Kalkıp elimi yüzümü yıkadıktan sonra kahvaltımızı edip Naz'la kömürlüğe indik.
"O lavuğu var ya geberteceğim ya. Elimde kalacak kaşla göz arasında yaptığına bak piçin."
"Sevgilim sakinleşir misin biraz?"
Zehra ellerini Efe'nin beline dolamış bir vaziyette içeri girdiler.
"Hoş geldiniz." dedim laptopu şarja takarken.
"Naz Hanım siz de mi buradaydınız? Ben sizi Sercan Bey'le teşrif edersiniz diye bekliyordum."
Kaşlarımı kaldırarak bakışlarımı laptop laptoptan kaldırıp Naz'a çevirdim.
Derin bir nefes alıp sakinleşmeye çalışarak gülümsedi.
"Bir dahakine artık abiciğim."
"Sikeceğim abiciğini şimdi-"
"Efe!" dedi Zehra. "Kendine gel. Çocuk yok karşında."
Rabbim herkese böyle yenge nasip etsin.
"Sen karışma Zehra."
Efe sinirle Zehra'ya cevap verdiğinde elimdeki anahtarı sertçe masaya bırakıp dikkatleri üzerime topladım.
"Efe biraz hava almaya çıksa çok iyi olur bence." Sesim öneri sunmaktan daha ziyade emir gibi çıktığında Efe cevap vermeden kömürlükten çıktı.
"Anlamıyorum amına koyayım!" Naz sinirle kendini koltuğa attı. "Normalde böyle davranmaz.
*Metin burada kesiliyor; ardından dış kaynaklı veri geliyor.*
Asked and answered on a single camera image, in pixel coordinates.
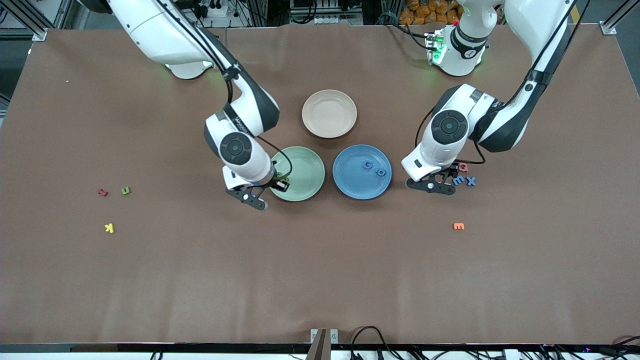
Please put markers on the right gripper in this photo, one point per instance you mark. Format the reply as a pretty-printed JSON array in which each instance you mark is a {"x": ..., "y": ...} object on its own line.
[{"x": 275, "y": 180}]

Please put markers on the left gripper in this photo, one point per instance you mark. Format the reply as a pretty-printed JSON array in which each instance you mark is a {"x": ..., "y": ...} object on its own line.
[{"x": 454, "y": 170}]

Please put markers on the blue foam letter E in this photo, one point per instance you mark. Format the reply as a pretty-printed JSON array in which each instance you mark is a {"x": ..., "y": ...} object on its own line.
[{"x": 458, "y": 181}]

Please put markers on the blue foam letter G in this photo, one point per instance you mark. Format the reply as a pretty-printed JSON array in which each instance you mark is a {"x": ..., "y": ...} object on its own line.
[{"x": 368, "y": 162}]

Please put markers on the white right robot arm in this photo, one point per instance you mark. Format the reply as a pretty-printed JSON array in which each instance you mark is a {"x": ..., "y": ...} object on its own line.
[{"x": 150, "y": 25}]

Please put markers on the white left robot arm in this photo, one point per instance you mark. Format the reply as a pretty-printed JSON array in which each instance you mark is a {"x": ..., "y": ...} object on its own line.
[{"x": 540, "y": 25}]

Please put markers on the green plate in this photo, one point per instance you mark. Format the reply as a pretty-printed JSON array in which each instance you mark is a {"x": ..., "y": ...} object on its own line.
[{"x": 307, "y": 172}]

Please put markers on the blue plate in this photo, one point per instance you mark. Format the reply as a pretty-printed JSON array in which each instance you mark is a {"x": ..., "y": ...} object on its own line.
[{"x": 357, "y": 185}]

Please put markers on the beige plate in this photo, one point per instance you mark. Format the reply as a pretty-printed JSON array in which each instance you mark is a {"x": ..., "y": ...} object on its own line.
[{"x": 330, "y": 114}]

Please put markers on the brown table mat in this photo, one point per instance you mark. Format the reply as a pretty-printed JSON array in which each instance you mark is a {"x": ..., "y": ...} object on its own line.
[{"x": 320, "y": 275}]

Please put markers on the pile of orange fruit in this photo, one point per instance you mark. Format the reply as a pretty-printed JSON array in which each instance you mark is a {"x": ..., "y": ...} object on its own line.
[{"x": 425, "y": 12}]

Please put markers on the yellow foam letter K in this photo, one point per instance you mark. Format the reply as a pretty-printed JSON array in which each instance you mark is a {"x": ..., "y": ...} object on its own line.
[{"x": 109, "y": 228}]

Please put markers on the white power strip with plugs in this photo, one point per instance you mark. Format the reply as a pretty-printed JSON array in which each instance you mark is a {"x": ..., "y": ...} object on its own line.
[{"x": 215, "y": 11}]

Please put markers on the grey metal mounting bracket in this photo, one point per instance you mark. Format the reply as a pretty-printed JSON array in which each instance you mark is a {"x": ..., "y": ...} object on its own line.
[{"x": 320, "y": 345}]

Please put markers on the aluminium frame strut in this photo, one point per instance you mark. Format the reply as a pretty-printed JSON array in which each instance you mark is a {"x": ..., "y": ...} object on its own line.
[
  {"x": 40, "y": 35},
  {"x": 608, "y": 28}
]
Sercan'a ayar oluyor adam ya."
"Günaydın?" Dağra yaslandığı kapıda kollarını göğüslerinde birleştirmiş duruyordu. "Gergin miyiz biraz?"
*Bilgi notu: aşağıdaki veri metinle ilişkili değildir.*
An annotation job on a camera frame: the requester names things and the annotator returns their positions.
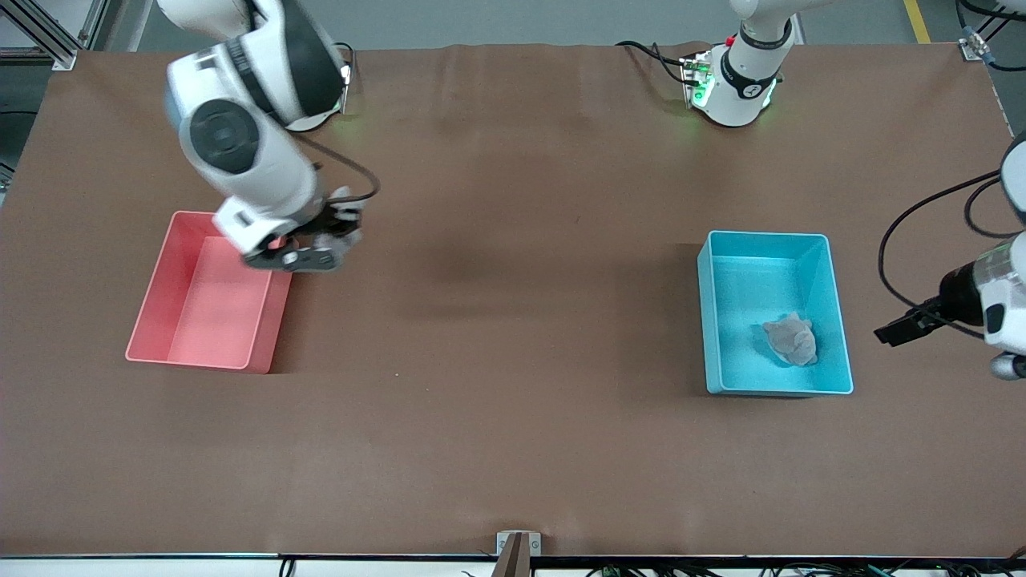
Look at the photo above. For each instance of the table edge rail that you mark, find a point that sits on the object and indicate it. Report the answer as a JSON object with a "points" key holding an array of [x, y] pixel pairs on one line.
{"points": [[160, 569]]}

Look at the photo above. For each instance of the yellow floor tape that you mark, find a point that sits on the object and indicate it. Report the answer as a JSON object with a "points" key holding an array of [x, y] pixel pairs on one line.
{"points": [[916, 20]]}

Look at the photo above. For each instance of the metal connector bracket green light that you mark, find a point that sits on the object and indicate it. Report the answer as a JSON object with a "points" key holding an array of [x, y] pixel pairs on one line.
{"points": [[346, 88], [696, 80]]}

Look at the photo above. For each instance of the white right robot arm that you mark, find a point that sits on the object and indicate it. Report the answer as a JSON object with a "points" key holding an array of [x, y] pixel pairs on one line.
{"points": [[224, 136]]}

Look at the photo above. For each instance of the brown narrow post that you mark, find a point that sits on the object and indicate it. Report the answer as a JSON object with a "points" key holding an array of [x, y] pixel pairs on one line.
{"points": [[513, 562]]}

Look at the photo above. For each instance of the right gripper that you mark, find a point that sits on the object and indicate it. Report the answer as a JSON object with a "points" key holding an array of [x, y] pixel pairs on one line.
{"points": [[334, 227]]}

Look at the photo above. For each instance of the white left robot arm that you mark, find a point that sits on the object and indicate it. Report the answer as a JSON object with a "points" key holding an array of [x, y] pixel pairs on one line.
{"points": [[725, 108]]}

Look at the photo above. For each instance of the brown table mat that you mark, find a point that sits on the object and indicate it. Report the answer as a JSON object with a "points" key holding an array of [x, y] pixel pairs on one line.
{"points": [[513, 417]]}

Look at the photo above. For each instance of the pink plastic box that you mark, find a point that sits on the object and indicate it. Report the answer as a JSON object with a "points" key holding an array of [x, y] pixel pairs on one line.
{"points": [[208, 328]]}

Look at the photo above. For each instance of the aluminium frame profile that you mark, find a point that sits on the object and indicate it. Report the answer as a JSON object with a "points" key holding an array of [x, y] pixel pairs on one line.
{"points": [[64, 58], [974, 50]]}

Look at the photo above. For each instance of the small metal bracket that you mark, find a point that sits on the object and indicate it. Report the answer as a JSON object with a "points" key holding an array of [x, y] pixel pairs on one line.
{"points": [[534, 545]]}

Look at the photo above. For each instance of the blue plastic box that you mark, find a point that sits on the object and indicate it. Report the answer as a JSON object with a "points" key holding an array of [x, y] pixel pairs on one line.
{"points": [[745, 288]]}

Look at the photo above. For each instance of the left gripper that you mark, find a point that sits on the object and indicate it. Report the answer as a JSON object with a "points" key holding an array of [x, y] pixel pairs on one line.
{"points": [[954, 292]]}

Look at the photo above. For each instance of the grey plush toy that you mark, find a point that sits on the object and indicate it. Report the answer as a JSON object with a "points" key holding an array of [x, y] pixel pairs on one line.
{"points": [[793, 340], [341, 252]]}

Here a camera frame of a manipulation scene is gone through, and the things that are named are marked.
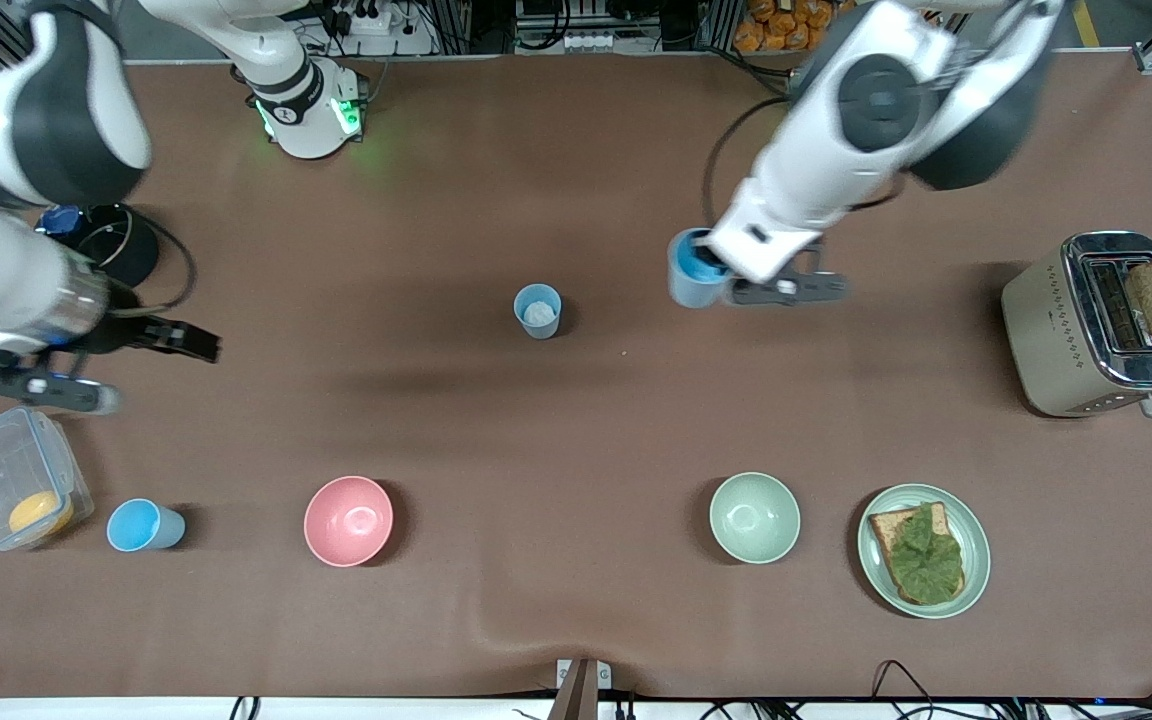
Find blue plastic cup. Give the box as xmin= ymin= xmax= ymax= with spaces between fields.
xmin=668 ymin=228 xmax=734 ymax=309

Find orange round food piece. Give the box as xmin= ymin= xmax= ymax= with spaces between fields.
xmin=8 ymin=490 xmax=75 ymax=536

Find plain blue paper cup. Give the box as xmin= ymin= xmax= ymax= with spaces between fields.
xmin=106 ymin=498 xmax=186 ymax=553

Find orange snack bags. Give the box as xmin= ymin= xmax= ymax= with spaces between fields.
xmin=733 ymin=0 xmax=857 ymax=54

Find pale green bowl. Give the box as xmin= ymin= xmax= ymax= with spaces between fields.
xmin=709 ymin=472 xmax=801 ymax=565

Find pink bowl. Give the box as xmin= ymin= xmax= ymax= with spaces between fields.
xmin=304 ymin=476 xmax=394 ymax=568

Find blue cup with white paper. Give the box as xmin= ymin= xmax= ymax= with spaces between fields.
xmin=514 ymin=284 xmax=563 ymax=340

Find cream and chrome toaster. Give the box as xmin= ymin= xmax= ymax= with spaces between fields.
xmin=1001 ymin=232 xmax=1152 ymax=419

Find brown toast slice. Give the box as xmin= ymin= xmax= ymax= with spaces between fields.
xmin=869 ymin=502 xmax=965 ymax=607

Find green lettuce leaf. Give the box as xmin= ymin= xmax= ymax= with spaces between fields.
xmin=886 ymin=503 xmax=965 ymax=605

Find pale green round plate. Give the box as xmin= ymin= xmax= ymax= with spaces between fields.
xmin=857 ymin=484 xmax=991 ymax=619

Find white power strip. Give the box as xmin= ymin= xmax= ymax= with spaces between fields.
xmin=328 ymin=0 xmax=439 ymax=57

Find black cable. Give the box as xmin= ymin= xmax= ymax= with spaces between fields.
xmin=101 ymin=215 xmax=199 ymax=317
xmin=701 ymin=95 xmax=792 ymax=233
xmin=870 ymin=659 xmax=942 ymax=720

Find grey metal camera bracket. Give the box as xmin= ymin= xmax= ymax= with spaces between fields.
xmin=549 ymin=658 xmax=613 ymax=720
"Ne zamandır oradasın sen?" Dönen koltukta kendimi sallarken alayla konuştum. "Kapı mı dinlemeye başladın artık?"
"En sevdiğim aktivite." dedi Dağra bana doğru yürürken.
Dönen koltuğun iki yanına ellerini koyup bana doğru eğildiğinde ikimiz de gözlerimizi ayırmadan birbirimize bakıyorduk sadece. Gülümsediğimde gülümsedi.
Zehra'nın öksürük sesiyle doğrulup arkamdaki koltuğa oturdu.
"Problem ne?"
"Efe. Başka kim olacak ki?" Naz sinirle konuştuğunda Dağra bakışlarını bana çevirip başını göz kırparak iki yana salladı.